At first I thought it was one of those Radio Controlled Flying Mowers.

We NEED more People like that in this World. "I can't do what!!??" "You think so!" "Get out of my way and Just watch me!"


----------



## GrandpaLen (Mar 6, 2012)

Mike,

Thanks for sharing the New ' Plywood & Decker' electric mower, "Now that's funny right there, I don't care who you are".

Work Safely and have Fun. - Len


----------



## Kentuk55 (Sep 21, 2010)

Oh yea. Ya better put a wing on the back so it don't take off… I agree with grdpaLen


----------



## 280305 (Sep 28, 2008)

I think Red Green would be impressed.


----------



## Blackie_ (Jul 10, 2011)

Great minds think alike eh? Yes I'm proud to say this is mine, after the shroud and bracket broke and numerous times of getting slapped in the face with grass and having to brush it off my back and shoulders I got on line looking for a replacement, looking and looking…. and then if hit me which led to what you see in the photos below  Several things came from this, safety, protection, mulcher and no more getting grass in the face.


----------



## Blondewood (Mar 30, 2009)

Hi Blackie,
I have the same problem with my mower. I was going to take a piece of sheet metal and rivet it. Your way looks even better. Looks like it's open on the front side? Is that correct? Thanks.


----------



## CharlieM1958 (Nov 7, 2006)

Mike, I think that thing is going to need dust collection. Here… I fixed it for you.


----------



## DS (Oct 10, 2011)

*mike*, I don't think that is going too far at all…. unless, of course, there is a wooden blade under that mower.
That just woodn't be right.


----------



## lab7654 (Mar 31, 2012)

haha thats a good one Charlie


----------



## JoeLyddon (Apr 22, 2007)

Charlie beat me to it…

"All you need now, is Dust Control!" LOL

*What motor is that OFF of? 3,450 RPM? HP?*

Looks like you made the wheels too!
Laminated circles of plywood?

COOL Mower!!


----------



## redryder (Nov 28, 2009)

I'm starting to get it. Some people don't go far enough….....................


----------



## SASmith (Mar 22, 2010)

I am one of those woodworkers.
I said "I can build that" when I needed a cyclone.


----------



## Pookwood (Oct 20, 2011)

Brilliant!! Has John Deere seen this yet???


----------



## renners (Apr 9, 2010)

This really made me laugh.

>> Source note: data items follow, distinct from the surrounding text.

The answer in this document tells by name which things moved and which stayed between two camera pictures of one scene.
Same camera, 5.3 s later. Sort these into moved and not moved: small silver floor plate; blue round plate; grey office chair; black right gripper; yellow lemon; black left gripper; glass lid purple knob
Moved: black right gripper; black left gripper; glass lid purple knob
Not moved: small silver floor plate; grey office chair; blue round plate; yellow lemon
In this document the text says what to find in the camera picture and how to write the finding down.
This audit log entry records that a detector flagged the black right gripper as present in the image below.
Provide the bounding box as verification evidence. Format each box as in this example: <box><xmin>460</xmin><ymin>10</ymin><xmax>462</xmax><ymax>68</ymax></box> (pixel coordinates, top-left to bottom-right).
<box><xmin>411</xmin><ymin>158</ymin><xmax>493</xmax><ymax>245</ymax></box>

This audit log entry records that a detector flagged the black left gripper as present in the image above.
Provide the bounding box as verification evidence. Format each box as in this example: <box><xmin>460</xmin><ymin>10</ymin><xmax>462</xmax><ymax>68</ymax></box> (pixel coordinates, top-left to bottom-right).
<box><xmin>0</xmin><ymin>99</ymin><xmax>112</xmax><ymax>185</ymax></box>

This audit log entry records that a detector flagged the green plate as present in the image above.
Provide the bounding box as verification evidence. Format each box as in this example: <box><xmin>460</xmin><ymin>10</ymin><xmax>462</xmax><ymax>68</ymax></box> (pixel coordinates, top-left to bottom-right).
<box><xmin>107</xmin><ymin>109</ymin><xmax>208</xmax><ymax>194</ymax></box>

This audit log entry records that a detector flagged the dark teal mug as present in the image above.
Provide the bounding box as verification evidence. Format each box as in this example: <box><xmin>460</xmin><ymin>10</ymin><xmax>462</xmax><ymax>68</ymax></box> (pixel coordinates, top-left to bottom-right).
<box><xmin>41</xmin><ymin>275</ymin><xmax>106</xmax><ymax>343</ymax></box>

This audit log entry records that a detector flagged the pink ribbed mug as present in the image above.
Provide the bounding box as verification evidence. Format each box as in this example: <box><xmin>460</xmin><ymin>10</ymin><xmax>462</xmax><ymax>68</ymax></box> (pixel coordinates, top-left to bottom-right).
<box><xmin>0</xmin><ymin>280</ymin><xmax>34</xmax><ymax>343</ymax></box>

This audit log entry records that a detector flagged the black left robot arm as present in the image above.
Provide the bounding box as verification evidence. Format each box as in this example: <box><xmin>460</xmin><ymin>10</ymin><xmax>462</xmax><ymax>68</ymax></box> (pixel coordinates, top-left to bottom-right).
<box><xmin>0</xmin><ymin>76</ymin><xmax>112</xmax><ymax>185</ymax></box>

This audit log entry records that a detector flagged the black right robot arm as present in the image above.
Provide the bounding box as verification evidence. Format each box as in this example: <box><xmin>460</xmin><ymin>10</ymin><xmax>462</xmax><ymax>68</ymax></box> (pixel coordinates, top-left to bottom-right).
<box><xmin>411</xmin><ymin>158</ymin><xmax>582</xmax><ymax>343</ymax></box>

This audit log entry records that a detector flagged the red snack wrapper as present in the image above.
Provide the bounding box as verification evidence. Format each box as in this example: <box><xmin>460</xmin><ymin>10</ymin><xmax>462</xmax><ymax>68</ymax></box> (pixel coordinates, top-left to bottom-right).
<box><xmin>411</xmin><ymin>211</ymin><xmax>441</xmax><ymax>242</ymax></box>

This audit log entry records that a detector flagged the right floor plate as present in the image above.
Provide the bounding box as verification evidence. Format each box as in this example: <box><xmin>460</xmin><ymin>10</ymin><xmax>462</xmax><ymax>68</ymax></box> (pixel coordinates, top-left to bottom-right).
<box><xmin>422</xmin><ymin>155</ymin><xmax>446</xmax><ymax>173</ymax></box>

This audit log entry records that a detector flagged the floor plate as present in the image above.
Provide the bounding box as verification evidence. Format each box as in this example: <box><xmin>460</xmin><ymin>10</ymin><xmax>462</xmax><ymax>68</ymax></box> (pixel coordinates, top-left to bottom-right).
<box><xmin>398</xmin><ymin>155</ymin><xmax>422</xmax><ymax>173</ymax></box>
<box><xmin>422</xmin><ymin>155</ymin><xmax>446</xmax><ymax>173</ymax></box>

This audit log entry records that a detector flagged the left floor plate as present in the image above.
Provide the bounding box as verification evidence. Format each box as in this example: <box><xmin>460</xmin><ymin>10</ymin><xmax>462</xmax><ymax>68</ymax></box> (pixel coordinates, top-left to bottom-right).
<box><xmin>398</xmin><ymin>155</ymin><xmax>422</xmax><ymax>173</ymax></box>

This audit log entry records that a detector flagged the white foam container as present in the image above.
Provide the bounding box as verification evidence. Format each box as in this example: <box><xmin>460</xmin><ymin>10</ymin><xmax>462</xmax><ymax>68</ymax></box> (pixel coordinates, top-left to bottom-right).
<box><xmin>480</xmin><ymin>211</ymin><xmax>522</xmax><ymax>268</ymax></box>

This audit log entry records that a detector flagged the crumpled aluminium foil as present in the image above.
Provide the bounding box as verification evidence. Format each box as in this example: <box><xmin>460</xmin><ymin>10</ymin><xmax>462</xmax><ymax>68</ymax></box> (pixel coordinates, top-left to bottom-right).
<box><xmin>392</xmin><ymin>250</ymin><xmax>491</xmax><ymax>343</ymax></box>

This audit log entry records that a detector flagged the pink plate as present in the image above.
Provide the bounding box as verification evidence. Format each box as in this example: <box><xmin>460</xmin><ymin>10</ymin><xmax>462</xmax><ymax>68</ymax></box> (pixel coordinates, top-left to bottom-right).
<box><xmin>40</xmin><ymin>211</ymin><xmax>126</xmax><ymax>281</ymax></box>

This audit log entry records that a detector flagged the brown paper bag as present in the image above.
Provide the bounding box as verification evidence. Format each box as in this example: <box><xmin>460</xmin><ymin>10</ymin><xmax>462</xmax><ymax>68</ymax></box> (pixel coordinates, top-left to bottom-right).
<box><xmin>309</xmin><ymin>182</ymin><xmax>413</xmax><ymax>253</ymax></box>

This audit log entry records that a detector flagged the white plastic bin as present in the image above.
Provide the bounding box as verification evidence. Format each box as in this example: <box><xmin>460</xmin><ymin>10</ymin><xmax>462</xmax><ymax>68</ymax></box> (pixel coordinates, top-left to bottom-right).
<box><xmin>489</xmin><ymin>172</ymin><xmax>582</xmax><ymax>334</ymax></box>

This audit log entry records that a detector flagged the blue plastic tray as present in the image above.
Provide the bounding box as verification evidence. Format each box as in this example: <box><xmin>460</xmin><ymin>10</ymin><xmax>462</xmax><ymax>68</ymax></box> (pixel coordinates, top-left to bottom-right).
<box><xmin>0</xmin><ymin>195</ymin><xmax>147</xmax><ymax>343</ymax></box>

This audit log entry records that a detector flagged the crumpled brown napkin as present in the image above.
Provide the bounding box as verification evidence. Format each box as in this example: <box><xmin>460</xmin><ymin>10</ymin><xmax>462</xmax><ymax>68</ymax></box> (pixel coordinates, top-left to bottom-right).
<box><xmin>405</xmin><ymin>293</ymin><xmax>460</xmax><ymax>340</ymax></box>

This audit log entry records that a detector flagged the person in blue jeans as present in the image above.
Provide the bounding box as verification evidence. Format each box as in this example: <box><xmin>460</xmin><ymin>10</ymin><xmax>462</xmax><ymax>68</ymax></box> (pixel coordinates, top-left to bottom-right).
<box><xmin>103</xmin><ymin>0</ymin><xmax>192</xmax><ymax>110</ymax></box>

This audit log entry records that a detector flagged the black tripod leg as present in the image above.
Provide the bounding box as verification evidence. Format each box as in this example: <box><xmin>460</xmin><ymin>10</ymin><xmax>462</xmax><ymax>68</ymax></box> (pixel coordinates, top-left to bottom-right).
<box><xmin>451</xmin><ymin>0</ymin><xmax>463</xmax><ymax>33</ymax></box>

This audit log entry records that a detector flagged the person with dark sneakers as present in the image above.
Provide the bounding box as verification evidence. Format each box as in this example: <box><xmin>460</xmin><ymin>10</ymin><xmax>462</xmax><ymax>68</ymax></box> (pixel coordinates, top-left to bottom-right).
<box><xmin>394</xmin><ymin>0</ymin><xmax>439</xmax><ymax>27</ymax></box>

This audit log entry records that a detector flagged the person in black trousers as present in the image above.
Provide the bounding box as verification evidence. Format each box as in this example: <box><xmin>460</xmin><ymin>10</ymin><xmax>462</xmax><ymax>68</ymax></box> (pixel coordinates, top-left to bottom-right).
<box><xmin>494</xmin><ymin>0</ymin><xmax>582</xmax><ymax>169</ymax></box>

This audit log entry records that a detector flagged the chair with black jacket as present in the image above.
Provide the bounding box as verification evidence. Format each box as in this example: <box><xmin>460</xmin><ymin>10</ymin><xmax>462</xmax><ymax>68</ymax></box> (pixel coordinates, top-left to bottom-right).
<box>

My wife's Dad has always been a woodwork teacher. I've often heard how embarrassed she was as a child riding a bicycle with plywood forks in the seventies.


----------



## Blackie_ (Jul 10, 2011)

@ CharlieM1958 
Mike shouldn't that be a grass catcher instead of a dust collector


----------



## KOVA (Nov 21, 2011)

*ERES UN GENIO REDRYDER!!!!!! SI YO FUERA TU VECINO TE LA PEDIRÍA PRESTADA JAJAJAJAJAJAJAJAJAJA*


----------



## redryder (Nov 28, 2009)

I love that wooden shoot "Blackie". That really classes it up…...........









I know there are a lot of woodworkers here who love to ride thier hog's…........


----------



## Blondewood (Mar 30, 2009)

Hey Randy,
Finally got my mower flap cover done. Works like a charm. Thanks again for the great tip. Now can you turn down the heat so I can cut the grass? It's a 100 out there. lol I did a couple of swipes yesterday to test it though and it's a big improvement.


----------